The Nationalist Party has come out defending one of its journalists who was on Monday told by Transport Minister Ian Borg that she should be sacked for doing her job. 

The statement came after a terse question and answer session on camera following a press conference when the journalist, Christine Amaira, was pressing Borg on whether he agreed with his previous party leader, Joseph Muscat, that Daphne Caruana Galizia was killed when she became irrelevant. 

The statement was made by Muscat during his testimony before the inquiry board into whether the State could have prevented the journalist’s murder. 

The exchange continued until the minister chastised the journalist for asking questions without allowing people to reply. 

“Had I been your head of news, I would have sacked you already,” he told Amaira as she pressed him for a reply. “You ask the question and then wait for the reply. You ask your question but then I choose my replies,” he told the journalist, who explained that he was not answering her question.

Before walking off, Borg quoted Sunday’s Malta Today survey which showed that the Labour Party had a very comfortable advantage over the Nationalist Party. “Continue acting this way and you will continue faring badly in the surveys,” he told the journalist. 

Transport Minister Ian Borg. Video: Chris Sant Fournier

The PN in a statement slammed the minister’s behaviour. 

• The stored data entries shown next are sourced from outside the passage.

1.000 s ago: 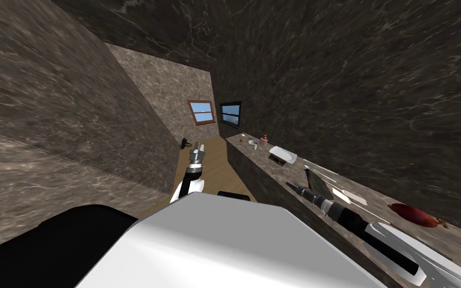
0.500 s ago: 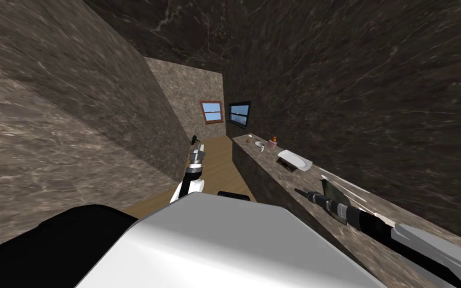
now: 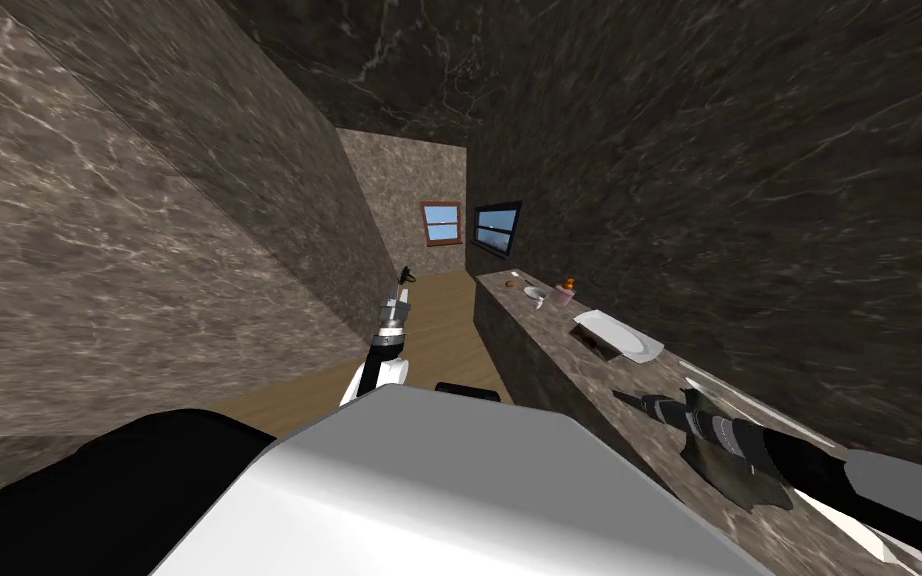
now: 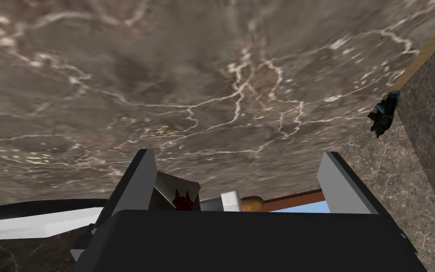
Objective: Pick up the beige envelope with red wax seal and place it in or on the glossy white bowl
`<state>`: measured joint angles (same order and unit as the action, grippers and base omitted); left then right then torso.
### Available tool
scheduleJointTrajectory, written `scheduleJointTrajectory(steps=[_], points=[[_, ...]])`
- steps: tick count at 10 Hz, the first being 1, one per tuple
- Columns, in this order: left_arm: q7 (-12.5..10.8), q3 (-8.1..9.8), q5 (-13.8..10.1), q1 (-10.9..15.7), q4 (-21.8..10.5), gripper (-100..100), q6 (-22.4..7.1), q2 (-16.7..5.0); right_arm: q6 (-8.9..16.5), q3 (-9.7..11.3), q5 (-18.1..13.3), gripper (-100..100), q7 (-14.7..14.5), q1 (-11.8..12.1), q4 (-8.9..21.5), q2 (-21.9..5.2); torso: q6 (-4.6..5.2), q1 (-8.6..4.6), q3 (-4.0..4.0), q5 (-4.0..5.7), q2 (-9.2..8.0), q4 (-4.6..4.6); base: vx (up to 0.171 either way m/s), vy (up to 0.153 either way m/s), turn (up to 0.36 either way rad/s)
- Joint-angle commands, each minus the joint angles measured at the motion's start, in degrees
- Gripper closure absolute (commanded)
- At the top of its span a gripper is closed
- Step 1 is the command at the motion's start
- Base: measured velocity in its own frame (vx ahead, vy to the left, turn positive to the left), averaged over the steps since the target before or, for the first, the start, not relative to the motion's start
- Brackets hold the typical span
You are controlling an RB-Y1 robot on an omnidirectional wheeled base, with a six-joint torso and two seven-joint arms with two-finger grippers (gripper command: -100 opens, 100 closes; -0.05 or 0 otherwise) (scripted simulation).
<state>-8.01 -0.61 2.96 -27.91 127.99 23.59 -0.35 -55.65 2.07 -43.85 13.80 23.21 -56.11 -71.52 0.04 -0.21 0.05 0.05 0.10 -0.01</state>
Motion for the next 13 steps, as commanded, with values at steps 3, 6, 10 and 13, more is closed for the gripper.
scheduleJointTrajectory(steps=[3,6,10,13], points=[[0.0,0.00,0.0,0.0,0.0,0,0.0,0.0,-3.0,2.8,-4.7,-100,4.3,-0.3,4.5,-5.7,0.00,0.03,0.02,-0.01,0.04,-0.01,-0.017,-0.028,0.351],[0.0,0.01,0.0,0.0,0.0,0,0.0,0.0,-5.6,5.4,-7.9,-100,7.1,-1.7,8.9,-8.9,0.06,0.03,0.03,0.01,0.05,-0.01,-0.021,-0.027,0.335],[0.0,0.00,0.0,0.0,0.0,0,0.0,0.0,-8.9,9.2,-11.7,-100,10.9,-3.8,13.7,-12.6,0.00,0.07,0.07,-0.01,0.12,-0.02,-0.011,-0.019,0.316],[0.0,0.01,0.0,0.0,0.0,0,0.0,0.0,-10.7,11.5,-13.7,-100,13.1,-5.2,16.0,-14.3,0.07,0.08,0.05,0.00,0.10,-0.02,-0.006,-0.019,0.217]])
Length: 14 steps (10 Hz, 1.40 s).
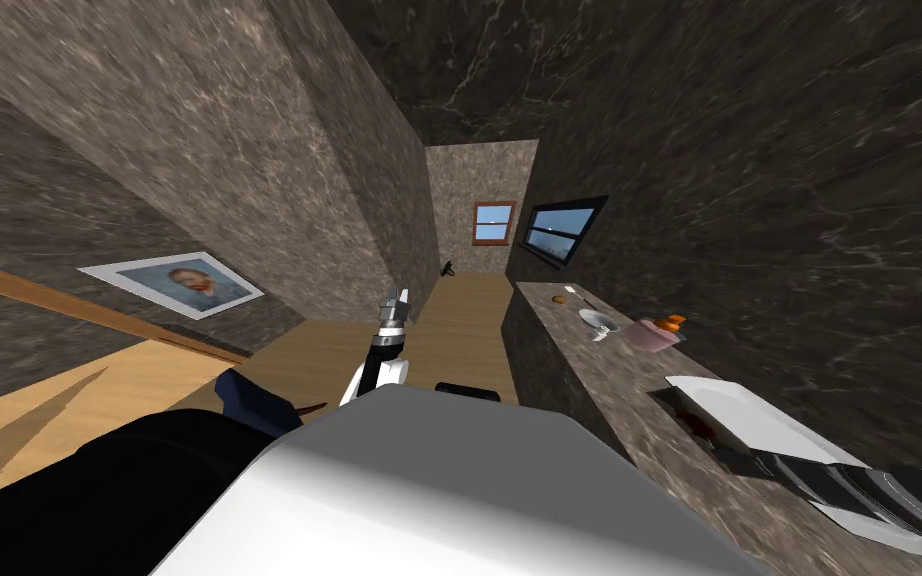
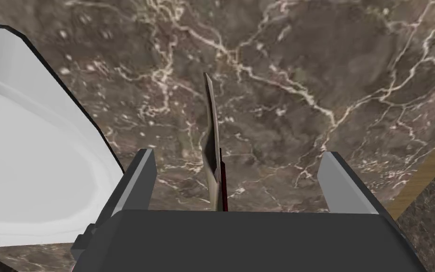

“The behaviour of Minister Borg clearly shows that for this government everything goes and he does not even bother to attack a member of the press in the most open way while trying to humiliate her by telling her that she should be fired from her job.

“Ian Borg has not yet understood that journalists are a pillar of democracy and because they have the right to do their job he must defend them, not attack them. This is all the more serious in light of the fact that a journalist was killed because she was doing her job,” the PN said. 

The party said it would have been better if the minister resigned after the court found that he was not credible in his testimony and that he had taken advantage of a vulnerable person.